● **What to do**: Your answer should be the data below, reproduced with nothing changed.

● **Available data**:
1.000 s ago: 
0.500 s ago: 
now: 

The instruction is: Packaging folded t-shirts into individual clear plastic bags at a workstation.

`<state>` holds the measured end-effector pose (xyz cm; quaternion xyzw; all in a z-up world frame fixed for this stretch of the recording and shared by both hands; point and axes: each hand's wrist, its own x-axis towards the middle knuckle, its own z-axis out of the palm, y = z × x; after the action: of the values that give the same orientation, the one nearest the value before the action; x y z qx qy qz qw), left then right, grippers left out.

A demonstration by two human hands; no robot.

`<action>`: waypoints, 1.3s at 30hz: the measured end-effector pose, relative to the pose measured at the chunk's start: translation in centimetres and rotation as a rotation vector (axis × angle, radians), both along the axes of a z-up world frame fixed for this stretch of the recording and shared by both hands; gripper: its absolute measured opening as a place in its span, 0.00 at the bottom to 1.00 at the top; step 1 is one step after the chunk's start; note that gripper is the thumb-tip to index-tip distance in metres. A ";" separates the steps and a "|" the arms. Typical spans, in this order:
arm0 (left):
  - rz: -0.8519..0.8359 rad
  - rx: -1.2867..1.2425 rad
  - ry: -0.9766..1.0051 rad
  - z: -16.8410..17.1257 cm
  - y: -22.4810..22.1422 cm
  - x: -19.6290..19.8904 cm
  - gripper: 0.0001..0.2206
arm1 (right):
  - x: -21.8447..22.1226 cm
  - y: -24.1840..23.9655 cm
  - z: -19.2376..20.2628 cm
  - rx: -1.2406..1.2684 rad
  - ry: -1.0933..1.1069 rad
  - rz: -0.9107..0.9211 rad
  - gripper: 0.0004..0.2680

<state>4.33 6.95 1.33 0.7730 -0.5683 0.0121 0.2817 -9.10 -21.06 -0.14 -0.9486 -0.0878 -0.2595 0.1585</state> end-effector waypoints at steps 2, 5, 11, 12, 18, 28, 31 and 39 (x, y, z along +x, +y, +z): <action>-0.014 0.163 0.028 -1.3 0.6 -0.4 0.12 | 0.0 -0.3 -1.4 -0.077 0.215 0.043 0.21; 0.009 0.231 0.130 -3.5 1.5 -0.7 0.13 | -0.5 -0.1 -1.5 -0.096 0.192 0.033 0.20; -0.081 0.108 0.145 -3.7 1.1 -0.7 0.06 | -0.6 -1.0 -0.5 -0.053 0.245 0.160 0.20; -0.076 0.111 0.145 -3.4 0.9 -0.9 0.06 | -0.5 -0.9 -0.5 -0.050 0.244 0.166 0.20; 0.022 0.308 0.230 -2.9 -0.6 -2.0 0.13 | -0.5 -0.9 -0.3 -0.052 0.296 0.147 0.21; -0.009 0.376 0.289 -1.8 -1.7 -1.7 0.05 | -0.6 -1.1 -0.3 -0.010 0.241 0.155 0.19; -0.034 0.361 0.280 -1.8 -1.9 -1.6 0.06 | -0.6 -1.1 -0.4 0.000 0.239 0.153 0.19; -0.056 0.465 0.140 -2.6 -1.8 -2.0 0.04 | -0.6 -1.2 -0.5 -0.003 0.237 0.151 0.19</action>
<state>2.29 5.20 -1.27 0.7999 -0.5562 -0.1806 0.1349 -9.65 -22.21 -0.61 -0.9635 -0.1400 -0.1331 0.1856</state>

● **Exercise result**:
1.000 s ago: 
0.500 s ago: 
now: 

The instruction is: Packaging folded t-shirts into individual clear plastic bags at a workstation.

`<state>` holds the measured end-effector pose (xyz cm; quaternion xyzw; all in a z-up world frame fixed for this stretch of the recording and shared by both hands; point and axes: each hand's wrist, its own x-axis towards the middle knuckle, its own z-axis out of the palm, y = z × x; after the action: of the values that give the same orientation, the one nearest the value before the action; x y z qx qy qz qw), left then right, grippers left out.

A demonstration by two human hands; no robot.

`<action>`: waypoints, 1.3s at 30hz: the measured end-effector pose, relative to the pose measured at the chunk's start: translation in centimetres and rotation as a rotation vector (axis × angle, radians), both along the axes of a z-up world frame fixed for this stretch of the recording and shared by both hands; gripper: its absolute measured opening as a place in its span, 0.00 at the bottom to 1.00 at the top; step 1 is one step after the chunk's start; note that gripper is the thumb-tip to index-tip distance in metres. A ";" separates the steps and a "|" the arms. Typical spans, in this order:
arm0 (left):
  - rz: -0.8519..0.8359 rad
  - rx: -1.2867..1.2425 rad
  - ry: -0.9766..1.0051 rad
  - z: -16.8410..17.1257 cm
  - y: -22.4810..22.1422 cm
  - x: -19.6290..19.8904 cm
  - gripper: 0.0001..0.2206
arm1 (right):
  - x: -21.8447..22.1226 cm
  - y: -24.1840..23.9655 cm
  - z: -19.2376..20.2628 cm
  - rx: -1.2406..1.2684 rad
  - ry: -1.0933..1.1069 rad
  - rz: -0.9107..0.9211 rad
  - gripper: 0.0004..0.2680

<state>4.33 6.95 1.33 0.7730 -0.5683 0.0121 0.2817 -9.10 -21.06 -0.14 -0.9486 -0.0878 -0.2595 0.1585</state> end-effector waypoints at steps 2, 5, 11, 12, 18, 28, 31 and 39 (x, y, z along +x, +y, +z): <action>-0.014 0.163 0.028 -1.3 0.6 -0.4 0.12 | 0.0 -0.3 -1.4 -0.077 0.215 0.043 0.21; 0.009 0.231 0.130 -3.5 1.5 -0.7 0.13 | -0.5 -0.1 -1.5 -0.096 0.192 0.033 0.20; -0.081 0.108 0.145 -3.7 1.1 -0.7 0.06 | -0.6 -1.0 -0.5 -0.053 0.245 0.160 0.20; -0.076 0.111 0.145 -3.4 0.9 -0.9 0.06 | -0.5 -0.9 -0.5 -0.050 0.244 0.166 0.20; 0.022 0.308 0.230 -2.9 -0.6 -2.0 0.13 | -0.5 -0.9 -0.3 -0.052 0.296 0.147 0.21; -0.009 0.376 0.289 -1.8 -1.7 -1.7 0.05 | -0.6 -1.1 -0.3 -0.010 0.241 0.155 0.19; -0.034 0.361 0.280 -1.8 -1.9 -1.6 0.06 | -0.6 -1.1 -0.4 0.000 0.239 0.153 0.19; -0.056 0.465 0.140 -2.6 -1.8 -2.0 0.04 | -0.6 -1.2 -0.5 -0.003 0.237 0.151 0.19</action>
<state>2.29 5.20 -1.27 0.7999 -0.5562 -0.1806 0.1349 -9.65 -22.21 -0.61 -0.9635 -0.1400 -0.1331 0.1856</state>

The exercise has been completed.